* _Problem statement_
From the listing below, extract each line containing the string "left".

* _Given information_

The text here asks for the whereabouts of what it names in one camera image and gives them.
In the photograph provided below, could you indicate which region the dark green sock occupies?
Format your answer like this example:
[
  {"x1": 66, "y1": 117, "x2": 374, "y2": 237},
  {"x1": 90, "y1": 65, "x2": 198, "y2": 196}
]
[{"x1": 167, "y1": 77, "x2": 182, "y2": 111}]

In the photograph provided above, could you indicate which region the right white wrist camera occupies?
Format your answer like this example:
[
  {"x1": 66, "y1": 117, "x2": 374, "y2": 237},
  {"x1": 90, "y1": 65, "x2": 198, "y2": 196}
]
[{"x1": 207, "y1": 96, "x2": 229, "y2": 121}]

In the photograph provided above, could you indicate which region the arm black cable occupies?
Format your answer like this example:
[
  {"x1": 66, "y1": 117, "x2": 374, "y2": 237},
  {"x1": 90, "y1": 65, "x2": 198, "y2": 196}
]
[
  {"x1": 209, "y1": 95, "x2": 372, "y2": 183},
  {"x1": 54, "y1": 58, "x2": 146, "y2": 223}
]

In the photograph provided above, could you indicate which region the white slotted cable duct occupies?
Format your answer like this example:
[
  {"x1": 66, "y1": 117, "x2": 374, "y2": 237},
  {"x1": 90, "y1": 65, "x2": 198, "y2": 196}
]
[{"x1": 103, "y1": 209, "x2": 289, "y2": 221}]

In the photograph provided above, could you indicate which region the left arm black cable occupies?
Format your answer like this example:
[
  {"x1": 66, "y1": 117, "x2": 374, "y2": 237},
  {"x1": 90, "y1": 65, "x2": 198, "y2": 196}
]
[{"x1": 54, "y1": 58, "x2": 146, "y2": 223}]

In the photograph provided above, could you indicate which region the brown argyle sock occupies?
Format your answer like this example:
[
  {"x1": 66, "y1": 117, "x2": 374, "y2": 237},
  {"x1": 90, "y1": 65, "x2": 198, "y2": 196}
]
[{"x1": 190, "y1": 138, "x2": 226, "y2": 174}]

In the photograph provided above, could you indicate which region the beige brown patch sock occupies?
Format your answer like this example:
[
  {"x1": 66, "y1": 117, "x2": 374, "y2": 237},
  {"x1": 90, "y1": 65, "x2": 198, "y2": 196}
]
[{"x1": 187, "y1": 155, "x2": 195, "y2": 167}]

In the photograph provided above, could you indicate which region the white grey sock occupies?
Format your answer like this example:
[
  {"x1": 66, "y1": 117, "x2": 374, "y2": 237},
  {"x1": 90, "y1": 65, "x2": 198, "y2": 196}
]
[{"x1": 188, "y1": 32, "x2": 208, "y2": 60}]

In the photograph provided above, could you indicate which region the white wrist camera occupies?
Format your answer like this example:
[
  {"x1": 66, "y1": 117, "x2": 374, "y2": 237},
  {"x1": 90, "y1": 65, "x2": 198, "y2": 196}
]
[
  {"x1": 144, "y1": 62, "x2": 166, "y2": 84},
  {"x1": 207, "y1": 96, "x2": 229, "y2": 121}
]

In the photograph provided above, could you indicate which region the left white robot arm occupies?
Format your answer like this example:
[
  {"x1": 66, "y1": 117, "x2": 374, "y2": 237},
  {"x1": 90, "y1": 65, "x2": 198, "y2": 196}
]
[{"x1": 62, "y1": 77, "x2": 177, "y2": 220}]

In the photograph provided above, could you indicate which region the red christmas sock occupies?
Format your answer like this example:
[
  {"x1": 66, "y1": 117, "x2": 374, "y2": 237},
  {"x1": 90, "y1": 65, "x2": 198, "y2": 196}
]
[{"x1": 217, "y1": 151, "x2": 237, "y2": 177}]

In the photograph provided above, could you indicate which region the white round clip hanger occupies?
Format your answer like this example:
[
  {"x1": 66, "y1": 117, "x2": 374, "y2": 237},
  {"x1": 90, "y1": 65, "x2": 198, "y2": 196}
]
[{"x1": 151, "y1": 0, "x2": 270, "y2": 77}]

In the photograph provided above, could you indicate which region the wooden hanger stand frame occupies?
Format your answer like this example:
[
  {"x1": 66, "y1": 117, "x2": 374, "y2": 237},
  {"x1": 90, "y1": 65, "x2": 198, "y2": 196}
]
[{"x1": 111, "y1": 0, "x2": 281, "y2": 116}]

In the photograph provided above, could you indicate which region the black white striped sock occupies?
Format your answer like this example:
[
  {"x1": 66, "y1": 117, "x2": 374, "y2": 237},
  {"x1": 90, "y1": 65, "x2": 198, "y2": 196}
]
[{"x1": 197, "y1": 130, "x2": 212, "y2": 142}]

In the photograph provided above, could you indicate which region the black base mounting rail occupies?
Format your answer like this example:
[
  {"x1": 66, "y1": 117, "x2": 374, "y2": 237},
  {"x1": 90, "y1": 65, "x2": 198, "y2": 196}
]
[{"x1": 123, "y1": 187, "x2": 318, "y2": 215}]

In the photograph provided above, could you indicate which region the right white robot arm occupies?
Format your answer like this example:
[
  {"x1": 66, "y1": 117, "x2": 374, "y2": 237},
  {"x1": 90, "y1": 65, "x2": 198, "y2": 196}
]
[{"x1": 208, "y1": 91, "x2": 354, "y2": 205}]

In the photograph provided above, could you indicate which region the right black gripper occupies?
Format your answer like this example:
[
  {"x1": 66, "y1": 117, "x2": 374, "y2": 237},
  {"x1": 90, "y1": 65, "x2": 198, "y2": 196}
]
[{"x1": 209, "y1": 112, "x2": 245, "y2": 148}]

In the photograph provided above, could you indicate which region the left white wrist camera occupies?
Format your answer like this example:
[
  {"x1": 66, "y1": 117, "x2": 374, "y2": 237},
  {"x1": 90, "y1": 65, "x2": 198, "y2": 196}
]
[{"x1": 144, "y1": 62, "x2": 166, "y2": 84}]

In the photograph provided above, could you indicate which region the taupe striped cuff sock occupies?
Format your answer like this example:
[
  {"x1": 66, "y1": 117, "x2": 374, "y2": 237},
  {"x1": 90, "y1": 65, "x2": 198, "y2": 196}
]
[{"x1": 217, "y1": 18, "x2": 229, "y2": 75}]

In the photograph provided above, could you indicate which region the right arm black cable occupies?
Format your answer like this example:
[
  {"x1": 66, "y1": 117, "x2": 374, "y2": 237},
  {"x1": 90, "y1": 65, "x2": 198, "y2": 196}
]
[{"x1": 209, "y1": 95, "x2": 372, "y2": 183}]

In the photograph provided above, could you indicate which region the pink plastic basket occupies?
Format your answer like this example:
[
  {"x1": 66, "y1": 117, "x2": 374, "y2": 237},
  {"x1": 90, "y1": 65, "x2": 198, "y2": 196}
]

* _Solution to this problem_
In the photograph provided above, could you indicate which region the left arm black cable occupies?
In the photograph provided above, could you indicate which region the left white robot arm occupies?
In the photograph provided above, could you indicate which region the left white wrist camera occupies?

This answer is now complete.